* Aim of the exercise: Could you set down the listing below exactly and omit its images?

* Dataset records:
▶

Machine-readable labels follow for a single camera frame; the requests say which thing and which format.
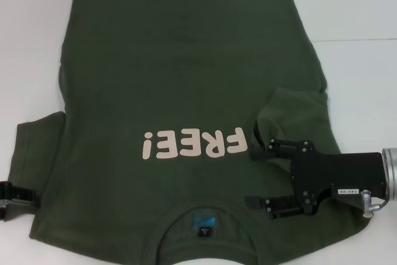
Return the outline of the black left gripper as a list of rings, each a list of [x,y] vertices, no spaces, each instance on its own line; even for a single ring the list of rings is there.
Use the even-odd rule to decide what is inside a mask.
[[[40,196],[33,189],[13,186],[9,181],[0,182],[0,199],[10,200],[14,205],[40,207]]]

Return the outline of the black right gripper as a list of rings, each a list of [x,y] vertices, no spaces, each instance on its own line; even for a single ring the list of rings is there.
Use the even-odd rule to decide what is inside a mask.
[[[292,159],[291,182],[294,195],[263,198],[245,197],[250,209],[264,210],[269,219],[314,215],[322,201],[358,197],[364,216],[372,216],[386,202],[386,173],[381,153],[324,154],[302,141],[270,139],[249,149],[253,160]]]

◀

* Solution for this task:
Machine-readable labels follow for a single camera frame; the requests say which thing and which format.
Return the outline of the black left gripper as a list of rings, each a list of [x,y] vertices, no spaces, each instance on its own line; even for a single ring the list of rings is there.
Use the even-odd rule to decide what is inside a mask.
[[[40,196],[33,189],[13,186],[9,181],[0,182],[0,199],[10,200],[14,205],[40,207]]]

Return the outline of the black right gripper as a list of rings, each a list of [x,y] vertices, no spaces, each instance on its own line; even for a single ring the list of rings is there.
Use the even-odd rule to decide what is inside a mask.
[[[292,159],[291,182],[294,195],[263,198],[245,197],[250,209],[264,210],[269,219],[314,215],[322,201],[358,197],[364,216],[372,216],[386,202],[386,173],[381,153],[324,154],[302,141],[270,139],[249,149],[253,160]]]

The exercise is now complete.